核戦争後の世界で街を再建するシミュレーション『Atomic Society』開発中。この世界に希望なし、しんどすぎる社会を導け
発売前や登場したばかりのインディーゲームから、まだ誰も見たことがないような最前線の作品を紹介してゆく「Indie Pick」。第464回目は『Atomic Society』を紹介する。
『Atomic Society』は街作りシミュレーションゲームだ。舞台となるのは核戦争によって崩壊した世界。生き残った人類はほんの数百人。プレイヤーは残された人々を率いて、新たな街を再建していくことになる。『Atomic Society』は『Banished』や『Tropico』といったタイトルと同様のシステムが採用されているという。具体的には、街には「食料」「水分」「健康」「住まい」「モラル」といったパラメータが常に変動しており、それらを適切な値に保ち続けることが目標になる。ただ、本作は前述タイトルよりも圧倒的に雰囲気が暗い。閉塞感漂う世界に嫌気が差し自殺を試みる住民も少なくない。原子力のにおいが残る荒廃した世界で、無秩序で混沌とした世紀末の街を作るか、規律厳しい街を作るかプレイヤー次第だ。
『Atomic Society』は住民の多彩な個性を特色としている。ゲーム内の街は、唯一生き残った人々が身を寄せる最後の場所で、住民ごとのバックグラウンドは大きく違う。たとえば、戦争以前は多くの人々を殺めてきた殺人鬼や、重度の精神疾患を持つ若者、麻薬常習者など訳ありすぎる人々が多いという。殺人鬼や殺人事件を誘発するリスクがあり、麻薬常習者は麻薬を伝染させるリスクを持つ。ほかにも肉を絶対に食さず動物の飼育を拒絶するベジタリアンや、宗教の原理主義をかかげる排他的な人々も登場するという。住民ひとりひとりに性格と過去があり、彼らの事情を把握しながら街を管理することが重要になる。
本作は街作りシミュレーションであるが、サバイバル要素も濃い。事件や飢餓、自殺によって住民はいとも簡単に死んでしまう。まず何よりも住民を守り増やすことが重要になるだろう。そのために重要になるのは「法律」だ。プレイヤーは街を治めるためにさまざまな法律を考案していく。殺人者を刑務所に入れている間は労働生産がなく食料が減り続ける、かといって処刑してしまうと労働力が減る。そうした状況では、殺人者をある程度許容する法律を作らざるを得ないというわけだ。食料のためにモラルを犠牲にするか、モラルのために食料を犠牲にするか。本作の社会はとてつもなく重く、しんどいのだ。ただ経営するだけでなく、キャラクターとして三人称視点で街をうろつくことで住民の生の声を聞くことも可能。しんどい話を率先して聞き解決のために葛藤してもいいし、面倒な問題は徹底的に放っておいてもいい。

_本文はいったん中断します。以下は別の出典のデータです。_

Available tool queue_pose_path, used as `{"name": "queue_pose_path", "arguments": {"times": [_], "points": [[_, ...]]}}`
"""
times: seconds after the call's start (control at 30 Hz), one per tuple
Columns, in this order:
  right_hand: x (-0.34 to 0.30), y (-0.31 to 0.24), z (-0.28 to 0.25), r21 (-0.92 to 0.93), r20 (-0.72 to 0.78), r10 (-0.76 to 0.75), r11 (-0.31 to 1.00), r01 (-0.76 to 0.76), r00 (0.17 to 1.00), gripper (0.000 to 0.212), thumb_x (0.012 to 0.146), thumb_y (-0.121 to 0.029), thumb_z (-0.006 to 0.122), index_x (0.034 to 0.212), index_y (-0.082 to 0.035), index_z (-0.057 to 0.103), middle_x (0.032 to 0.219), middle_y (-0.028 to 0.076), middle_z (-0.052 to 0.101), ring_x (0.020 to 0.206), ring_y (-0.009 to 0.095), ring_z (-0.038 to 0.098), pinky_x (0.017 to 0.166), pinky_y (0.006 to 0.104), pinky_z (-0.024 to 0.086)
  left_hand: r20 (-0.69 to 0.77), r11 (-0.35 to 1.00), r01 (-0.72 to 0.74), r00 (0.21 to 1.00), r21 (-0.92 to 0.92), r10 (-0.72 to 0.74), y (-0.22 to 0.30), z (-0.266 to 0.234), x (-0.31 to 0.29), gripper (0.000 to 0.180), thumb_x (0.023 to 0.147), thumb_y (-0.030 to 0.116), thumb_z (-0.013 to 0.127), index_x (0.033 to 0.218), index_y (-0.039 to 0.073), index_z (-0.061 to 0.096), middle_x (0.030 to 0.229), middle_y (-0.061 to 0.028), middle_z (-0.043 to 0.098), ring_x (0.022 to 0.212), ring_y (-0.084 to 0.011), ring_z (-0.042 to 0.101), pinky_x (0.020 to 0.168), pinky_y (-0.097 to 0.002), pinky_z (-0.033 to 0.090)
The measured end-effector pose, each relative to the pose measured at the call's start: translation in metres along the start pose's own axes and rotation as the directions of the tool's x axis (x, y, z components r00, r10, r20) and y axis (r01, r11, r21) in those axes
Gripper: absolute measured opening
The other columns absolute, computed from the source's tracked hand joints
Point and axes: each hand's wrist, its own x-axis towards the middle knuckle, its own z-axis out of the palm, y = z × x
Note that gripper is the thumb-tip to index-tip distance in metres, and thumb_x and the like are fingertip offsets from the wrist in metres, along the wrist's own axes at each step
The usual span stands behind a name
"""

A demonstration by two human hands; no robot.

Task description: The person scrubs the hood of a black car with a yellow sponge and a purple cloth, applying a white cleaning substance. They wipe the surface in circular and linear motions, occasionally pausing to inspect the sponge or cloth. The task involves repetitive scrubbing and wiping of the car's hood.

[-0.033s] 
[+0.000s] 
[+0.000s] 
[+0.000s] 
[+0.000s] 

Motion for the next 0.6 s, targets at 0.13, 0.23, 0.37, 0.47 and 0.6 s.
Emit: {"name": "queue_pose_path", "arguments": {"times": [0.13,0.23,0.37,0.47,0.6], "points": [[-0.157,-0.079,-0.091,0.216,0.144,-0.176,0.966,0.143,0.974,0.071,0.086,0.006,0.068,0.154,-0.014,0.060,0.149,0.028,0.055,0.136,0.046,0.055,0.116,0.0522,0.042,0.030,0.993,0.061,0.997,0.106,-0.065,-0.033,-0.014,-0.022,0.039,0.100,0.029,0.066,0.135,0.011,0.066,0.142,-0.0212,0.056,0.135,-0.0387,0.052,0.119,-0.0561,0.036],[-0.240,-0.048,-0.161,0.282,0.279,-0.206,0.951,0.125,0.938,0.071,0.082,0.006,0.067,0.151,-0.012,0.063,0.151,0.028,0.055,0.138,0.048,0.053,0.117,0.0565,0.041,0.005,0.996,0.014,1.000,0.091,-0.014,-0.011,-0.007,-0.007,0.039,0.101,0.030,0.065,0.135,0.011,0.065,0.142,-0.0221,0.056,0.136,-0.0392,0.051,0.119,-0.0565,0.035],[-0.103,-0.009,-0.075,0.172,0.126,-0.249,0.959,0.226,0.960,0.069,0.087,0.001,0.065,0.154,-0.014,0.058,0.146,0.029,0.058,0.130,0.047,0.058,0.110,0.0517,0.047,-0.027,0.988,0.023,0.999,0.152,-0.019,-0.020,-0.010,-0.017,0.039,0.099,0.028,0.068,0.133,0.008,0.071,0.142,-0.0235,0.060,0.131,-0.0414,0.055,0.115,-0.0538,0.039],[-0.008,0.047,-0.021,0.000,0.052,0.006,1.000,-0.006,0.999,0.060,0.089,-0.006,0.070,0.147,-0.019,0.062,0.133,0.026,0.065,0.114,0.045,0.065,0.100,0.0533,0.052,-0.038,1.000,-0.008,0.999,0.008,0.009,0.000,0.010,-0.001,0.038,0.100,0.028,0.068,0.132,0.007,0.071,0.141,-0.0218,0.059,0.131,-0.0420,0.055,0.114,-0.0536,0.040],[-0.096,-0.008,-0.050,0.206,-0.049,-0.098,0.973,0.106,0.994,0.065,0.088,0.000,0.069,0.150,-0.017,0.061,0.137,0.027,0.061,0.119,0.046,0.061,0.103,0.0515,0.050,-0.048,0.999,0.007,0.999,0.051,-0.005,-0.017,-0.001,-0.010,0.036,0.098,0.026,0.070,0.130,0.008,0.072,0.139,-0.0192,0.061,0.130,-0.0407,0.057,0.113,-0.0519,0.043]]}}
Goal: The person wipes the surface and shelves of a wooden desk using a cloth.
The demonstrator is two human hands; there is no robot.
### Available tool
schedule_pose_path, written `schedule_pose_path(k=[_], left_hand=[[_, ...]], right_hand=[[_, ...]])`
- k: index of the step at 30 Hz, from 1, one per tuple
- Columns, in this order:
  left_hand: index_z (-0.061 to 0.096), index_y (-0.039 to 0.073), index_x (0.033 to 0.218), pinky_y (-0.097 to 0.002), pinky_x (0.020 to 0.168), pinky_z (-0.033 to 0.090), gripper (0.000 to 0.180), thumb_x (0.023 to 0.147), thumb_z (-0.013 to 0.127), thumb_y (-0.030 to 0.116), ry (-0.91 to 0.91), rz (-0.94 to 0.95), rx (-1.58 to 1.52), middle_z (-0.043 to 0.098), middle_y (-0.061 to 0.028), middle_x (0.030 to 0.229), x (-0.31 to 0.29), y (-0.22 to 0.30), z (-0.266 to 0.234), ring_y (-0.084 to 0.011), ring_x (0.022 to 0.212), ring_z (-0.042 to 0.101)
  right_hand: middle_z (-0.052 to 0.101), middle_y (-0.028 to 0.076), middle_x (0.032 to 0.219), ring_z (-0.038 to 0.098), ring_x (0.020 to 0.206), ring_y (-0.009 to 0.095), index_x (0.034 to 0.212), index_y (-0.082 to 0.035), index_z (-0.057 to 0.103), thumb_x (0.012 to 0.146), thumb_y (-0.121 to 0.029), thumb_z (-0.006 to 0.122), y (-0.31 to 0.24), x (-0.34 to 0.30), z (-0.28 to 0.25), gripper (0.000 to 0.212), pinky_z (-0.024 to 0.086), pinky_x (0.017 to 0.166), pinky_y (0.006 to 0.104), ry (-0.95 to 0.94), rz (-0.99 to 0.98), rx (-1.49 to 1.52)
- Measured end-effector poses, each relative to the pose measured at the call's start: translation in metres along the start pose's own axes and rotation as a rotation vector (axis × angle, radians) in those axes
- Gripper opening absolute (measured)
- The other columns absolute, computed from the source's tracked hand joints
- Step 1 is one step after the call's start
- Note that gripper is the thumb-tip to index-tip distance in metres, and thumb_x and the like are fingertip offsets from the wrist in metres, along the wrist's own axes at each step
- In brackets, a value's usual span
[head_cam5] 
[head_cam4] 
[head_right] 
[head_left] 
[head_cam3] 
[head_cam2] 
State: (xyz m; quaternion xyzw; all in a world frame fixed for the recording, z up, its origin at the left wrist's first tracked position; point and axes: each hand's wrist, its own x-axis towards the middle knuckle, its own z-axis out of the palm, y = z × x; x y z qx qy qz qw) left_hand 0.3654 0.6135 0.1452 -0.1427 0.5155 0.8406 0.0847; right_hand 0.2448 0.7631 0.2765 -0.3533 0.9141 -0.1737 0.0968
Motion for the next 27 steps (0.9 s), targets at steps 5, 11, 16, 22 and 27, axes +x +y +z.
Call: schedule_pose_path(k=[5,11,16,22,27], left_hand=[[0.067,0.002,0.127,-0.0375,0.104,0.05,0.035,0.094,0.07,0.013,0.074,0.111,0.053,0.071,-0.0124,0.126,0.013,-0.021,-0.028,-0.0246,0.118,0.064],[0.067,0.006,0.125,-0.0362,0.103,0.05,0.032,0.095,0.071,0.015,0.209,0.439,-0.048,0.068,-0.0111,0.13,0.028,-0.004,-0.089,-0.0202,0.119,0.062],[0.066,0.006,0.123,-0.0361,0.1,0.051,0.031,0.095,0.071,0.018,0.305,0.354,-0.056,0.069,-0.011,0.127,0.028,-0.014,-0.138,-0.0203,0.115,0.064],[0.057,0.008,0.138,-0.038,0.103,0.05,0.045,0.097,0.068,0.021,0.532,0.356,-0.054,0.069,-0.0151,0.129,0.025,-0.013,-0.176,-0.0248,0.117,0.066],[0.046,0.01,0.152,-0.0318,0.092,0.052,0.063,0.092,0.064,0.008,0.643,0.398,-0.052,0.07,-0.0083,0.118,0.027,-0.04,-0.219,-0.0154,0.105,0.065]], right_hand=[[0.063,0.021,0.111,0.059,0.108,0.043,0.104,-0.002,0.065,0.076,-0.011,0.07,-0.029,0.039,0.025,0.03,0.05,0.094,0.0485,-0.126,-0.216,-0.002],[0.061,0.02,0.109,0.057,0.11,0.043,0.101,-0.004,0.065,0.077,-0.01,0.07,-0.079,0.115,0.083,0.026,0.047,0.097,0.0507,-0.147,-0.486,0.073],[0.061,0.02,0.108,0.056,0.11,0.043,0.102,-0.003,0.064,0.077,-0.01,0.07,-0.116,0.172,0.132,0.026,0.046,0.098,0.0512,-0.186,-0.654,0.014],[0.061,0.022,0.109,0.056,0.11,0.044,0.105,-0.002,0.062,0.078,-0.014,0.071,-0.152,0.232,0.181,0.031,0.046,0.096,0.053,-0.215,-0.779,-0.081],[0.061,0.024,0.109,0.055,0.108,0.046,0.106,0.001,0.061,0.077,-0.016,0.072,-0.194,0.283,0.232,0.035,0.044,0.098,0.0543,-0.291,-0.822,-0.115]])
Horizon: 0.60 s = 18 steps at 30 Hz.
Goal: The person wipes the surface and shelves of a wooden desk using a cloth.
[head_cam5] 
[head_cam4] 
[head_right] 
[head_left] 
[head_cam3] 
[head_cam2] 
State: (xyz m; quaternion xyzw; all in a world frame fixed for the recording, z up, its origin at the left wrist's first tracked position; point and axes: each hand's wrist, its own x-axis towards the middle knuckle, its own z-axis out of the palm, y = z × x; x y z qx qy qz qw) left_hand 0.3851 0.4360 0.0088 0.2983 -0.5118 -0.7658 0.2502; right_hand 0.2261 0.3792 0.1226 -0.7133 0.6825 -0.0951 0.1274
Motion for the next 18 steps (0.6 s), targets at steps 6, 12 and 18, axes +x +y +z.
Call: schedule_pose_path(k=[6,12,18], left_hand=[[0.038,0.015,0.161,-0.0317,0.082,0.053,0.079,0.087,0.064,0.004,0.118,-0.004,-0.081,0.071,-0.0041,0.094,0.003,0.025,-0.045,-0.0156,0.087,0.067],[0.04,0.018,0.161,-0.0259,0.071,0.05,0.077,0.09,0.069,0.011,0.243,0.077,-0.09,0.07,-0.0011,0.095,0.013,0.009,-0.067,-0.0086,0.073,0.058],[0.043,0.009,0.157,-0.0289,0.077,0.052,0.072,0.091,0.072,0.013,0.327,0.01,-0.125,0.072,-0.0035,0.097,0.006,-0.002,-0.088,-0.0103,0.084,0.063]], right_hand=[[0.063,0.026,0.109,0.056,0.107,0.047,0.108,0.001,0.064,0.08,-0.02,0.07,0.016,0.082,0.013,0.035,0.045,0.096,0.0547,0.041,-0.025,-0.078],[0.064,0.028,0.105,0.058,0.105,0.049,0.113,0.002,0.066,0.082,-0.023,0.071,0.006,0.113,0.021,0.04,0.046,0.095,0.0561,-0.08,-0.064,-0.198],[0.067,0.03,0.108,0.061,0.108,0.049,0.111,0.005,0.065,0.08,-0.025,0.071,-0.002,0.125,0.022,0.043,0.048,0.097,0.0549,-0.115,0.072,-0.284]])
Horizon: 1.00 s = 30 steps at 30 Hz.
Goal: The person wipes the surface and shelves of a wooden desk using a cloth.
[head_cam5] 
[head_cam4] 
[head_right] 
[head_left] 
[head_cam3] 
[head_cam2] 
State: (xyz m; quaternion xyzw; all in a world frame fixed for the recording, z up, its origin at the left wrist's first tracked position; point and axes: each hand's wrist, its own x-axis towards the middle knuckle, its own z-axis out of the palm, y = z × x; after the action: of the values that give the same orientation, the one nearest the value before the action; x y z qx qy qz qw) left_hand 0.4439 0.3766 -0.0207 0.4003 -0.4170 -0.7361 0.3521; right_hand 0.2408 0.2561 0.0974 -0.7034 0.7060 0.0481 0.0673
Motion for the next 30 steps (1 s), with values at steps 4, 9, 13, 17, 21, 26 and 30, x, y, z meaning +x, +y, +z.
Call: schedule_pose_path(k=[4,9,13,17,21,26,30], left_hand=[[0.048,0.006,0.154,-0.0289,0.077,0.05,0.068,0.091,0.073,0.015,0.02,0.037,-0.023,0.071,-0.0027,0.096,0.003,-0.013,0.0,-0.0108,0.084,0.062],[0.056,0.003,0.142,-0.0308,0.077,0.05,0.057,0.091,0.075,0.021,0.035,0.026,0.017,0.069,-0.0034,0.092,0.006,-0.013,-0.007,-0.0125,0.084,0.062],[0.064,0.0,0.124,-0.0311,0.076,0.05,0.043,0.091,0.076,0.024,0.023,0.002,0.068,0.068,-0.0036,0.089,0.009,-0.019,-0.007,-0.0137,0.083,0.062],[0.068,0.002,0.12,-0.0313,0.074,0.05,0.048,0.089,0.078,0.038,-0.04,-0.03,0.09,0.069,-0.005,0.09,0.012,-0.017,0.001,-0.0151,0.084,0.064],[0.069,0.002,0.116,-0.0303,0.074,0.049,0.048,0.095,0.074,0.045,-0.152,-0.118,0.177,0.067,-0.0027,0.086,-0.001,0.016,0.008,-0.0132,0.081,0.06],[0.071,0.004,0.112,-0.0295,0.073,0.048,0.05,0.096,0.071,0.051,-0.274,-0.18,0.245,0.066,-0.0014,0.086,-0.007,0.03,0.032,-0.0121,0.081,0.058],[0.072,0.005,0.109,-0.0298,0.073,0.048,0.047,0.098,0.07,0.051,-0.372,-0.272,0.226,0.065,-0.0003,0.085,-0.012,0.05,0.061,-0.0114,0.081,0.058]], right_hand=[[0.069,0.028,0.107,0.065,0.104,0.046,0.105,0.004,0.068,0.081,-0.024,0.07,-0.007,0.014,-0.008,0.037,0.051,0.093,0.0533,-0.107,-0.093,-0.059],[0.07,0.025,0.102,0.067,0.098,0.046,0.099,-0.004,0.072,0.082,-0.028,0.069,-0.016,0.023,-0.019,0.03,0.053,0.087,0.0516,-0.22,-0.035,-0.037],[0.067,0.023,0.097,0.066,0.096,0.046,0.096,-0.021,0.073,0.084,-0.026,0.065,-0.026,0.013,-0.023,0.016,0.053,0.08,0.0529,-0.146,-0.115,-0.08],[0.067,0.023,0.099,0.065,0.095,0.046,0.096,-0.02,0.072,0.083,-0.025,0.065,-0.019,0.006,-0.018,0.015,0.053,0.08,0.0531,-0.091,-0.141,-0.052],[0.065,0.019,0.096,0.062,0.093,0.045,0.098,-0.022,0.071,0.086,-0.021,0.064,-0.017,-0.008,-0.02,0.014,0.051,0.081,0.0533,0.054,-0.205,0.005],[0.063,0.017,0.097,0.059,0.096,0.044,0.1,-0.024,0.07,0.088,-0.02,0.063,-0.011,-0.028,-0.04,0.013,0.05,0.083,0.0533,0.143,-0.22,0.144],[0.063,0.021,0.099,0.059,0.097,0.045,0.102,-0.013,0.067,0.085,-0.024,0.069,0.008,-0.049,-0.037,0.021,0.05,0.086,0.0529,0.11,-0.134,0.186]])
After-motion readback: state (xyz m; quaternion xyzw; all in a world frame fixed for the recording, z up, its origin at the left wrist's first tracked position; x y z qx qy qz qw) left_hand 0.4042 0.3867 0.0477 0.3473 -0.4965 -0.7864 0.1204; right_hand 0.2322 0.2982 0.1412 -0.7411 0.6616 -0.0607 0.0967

開発を手がけているのはイングランドのスタジオFar Road Games。少人数の開発者で構成されているチームだ。それぞれのスタッフに本職の仕事があり、空いた時間に本作の開発に取り組んでいるという。『Atomic Society』の開発にはあえてKickstarterを使用せず、プレアルファ版を販売する方式をとっている。すでにプレアルファ版は1年以上販売されており、開発にはすでに2年以上の時間が費やされているとのこと。
『Atomic Society』の対応プラットフォームはPC、2018年初頭の発売が予定されている。